Ag colleges and universities adapting course delivery amid COVID-19 restrictions

Students in Lethbridge College’s Agriculture Entrepreneur in Training (AgENT) program. (supplied)

The end of the 2020 school year was not what anyone could have imagined — not for high school students, or those attending college or university. Lost amid the COVID-19 pandemic were the celebrations of achievements, awards, milestones, and diplomas. All schools can be commended for how well and how quickly they adapted to online or alternative delivery of classes, but the question of what college and university looks like this fall still looms.

Rene Van Acker, dean of the Ontario Agricultural College at University of Guelph, says that the end of the 2020 year required a “very quick pivot” to alternative delivery of courses.

While no one can say when classes and program delivery will return to “normal,” Van Acker says that for the 2020-21 school year all courses will be modified, limiting in-person and on-campus delivery. The decision to do so, even as provinces begin to lift restrictions, was made to try and smooth out the uncertainty.

Van Acker says that the decision to stick with a mix of pre-recorded, real-time online, and self-directed program delivery is to get ahead of the risk of another outbreak or renewed restrictions.

“There’s still so much uncertainty, if we have another wave [of COVID-19] in the fall.. we’re going to have to pivot again, to alternative delivery,” he says. By sticking with alternative delivery to begin with, it’s hoped that this causes the least disruption as possible and keeps everyone safe. “But it’s the opposite of ideal,” Van Acker says.”We can’t wait for the other side, to go back to being able to have the programs operate the way we all want them to operate.”

The move to alternative delivery does create some hard to solve issues. For many colleges, the big draw is the hands-on, practical experience of the program. Agriculture programs are all about working with real plants, actual field experiences, farm tours, and one-on-one livestock learning. What happens now?

Van Acker says that, the Ridgetown College vet tech program, for example, has had no choice but to offer some in-person training, which has required more distancing, more PPE, and other precautionary measures.

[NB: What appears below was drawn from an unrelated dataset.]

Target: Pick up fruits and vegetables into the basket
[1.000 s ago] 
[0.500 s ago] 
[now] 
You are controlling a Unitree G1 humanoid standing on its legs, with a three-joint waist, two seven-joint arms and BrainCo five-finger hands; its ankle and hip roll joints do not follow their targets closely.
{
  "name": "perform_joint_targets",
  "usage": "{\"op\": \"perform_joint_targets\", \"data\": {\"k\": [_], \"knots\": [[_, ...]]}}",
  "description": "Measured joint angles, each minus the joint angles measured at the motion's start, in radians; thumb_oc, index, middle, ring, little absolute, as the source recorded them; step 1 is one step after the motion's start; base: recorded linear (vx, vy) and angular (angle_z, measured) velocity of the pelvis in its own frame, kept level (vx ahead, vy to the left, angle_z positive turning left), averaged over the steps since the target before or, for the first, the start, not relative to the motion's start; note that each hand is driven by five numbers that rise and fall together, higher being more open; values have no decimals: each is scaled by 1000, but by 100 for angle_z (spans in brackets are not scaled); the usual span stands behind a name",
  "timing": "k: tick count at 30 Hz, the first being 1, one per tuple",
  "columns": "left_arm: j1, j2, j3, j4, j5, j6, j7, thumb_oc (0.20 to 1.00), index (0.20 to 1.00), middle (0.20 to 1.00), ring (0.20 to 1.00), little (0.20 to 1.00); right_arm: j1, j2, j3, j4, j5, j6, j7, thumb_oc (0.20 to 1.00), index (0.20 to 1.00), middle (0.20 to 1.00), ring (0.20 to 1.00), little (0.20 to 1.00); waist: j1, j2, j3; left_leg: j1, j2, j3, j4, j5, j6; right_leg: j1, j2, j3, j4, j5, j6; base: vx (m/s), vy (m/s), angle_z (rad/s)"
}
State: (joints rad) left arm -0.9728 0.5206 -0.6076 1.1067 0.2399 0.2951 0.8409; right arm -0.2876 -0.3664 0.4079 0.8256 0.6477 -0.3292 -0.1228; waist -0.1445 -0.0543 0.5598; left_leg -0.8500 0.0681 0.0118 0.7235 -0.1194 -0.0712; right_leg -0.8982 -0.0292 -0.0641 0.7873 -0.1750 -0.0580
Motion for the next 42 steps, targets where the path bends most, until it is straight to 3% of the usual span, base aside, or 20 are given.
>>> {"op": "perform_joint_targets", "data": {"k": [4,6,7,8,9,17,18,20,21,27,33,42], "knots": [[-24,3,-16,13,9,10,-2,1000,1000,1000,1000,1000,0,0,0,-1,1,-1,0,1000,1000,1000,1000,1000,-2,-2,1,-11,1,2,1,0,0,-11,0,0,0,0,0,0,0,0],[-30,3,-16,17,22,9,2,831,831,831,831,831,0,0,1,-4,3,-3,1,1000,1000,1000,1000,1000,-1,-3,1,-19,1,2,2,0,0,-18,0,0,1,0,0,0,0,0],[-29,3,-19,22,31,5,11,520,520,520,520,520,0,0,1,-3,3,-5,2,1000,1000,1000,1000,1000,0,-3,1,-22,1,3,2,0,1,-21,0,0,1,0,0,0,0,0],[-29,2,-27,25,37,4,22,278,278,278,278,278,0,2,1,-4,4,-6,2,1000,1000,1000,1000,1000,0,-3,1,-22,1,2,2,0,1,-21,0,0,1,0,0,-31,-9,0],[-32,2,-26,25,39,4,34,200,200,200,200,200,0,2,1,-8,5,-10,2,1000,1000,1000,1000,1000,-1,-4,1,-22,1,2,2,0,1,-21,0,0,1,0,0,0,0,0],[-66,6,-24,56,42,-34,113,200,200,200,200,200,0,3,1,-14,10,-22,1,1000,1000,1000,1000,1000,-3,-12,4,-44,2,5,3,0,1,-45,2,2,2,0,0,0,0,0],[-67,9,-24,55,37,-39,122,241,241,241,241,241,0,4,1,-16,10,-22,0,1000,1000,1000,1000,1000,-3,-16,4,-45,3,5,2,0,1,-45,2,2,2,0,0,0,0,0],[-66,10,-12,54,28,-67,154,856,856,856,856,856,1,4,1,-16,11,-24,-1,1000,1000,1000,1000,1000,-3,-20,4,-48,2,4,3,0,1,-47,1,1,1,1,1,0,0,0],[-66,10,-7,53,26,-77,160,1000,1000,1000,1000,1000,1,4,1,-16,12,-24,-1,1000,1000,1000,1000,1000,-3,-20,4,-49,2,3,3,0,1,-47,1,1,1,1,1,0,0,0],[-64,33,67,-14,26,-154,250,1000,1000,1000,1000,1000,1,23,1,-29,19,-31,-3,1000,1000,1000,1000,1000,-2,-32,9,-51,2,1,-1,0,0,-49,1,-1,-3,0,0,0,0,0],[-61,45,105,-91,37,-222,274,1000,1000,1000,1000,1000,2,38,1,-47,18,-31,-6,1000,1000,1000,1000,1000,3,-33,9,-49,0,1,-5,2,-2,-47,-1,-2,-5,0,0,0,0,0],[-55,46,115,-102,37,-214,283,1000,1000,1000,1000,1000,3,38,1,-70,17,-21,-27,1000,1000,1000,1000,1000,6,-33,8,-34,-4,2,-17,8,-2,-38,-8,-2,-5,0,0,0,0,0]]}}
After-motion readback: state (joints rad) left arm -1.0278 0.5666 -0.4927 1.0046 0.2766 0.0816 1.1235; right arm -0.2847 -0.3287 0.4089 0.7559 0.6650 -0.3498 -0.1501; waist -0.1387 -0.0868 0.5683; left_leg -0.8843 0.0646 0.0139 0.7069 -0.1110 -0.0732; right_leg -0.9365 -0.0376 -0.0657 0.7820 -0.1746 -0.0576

Going forward, the college programs will have more face-to-face time than undergraduate programs, as there’s literally more space and lower student density, though lectures will be online only.

Students will know well ahead of time if they are required to be on campus or not, as they have to finalize living arrangements. For those who will participate completely online, there is concern over students’ ability to participate fully if they’re on rural internet. There’s the missed networking and social aspects too, that has some students choosing to take a year off.

Enrolment is down for many schools and programs, which is expected, given the uncertainty and major change to programming, but that could cause some issues for returning students. There could be financial implications to not returning to school, as student loans may kick in to re-payment mode if students don’t return this fall.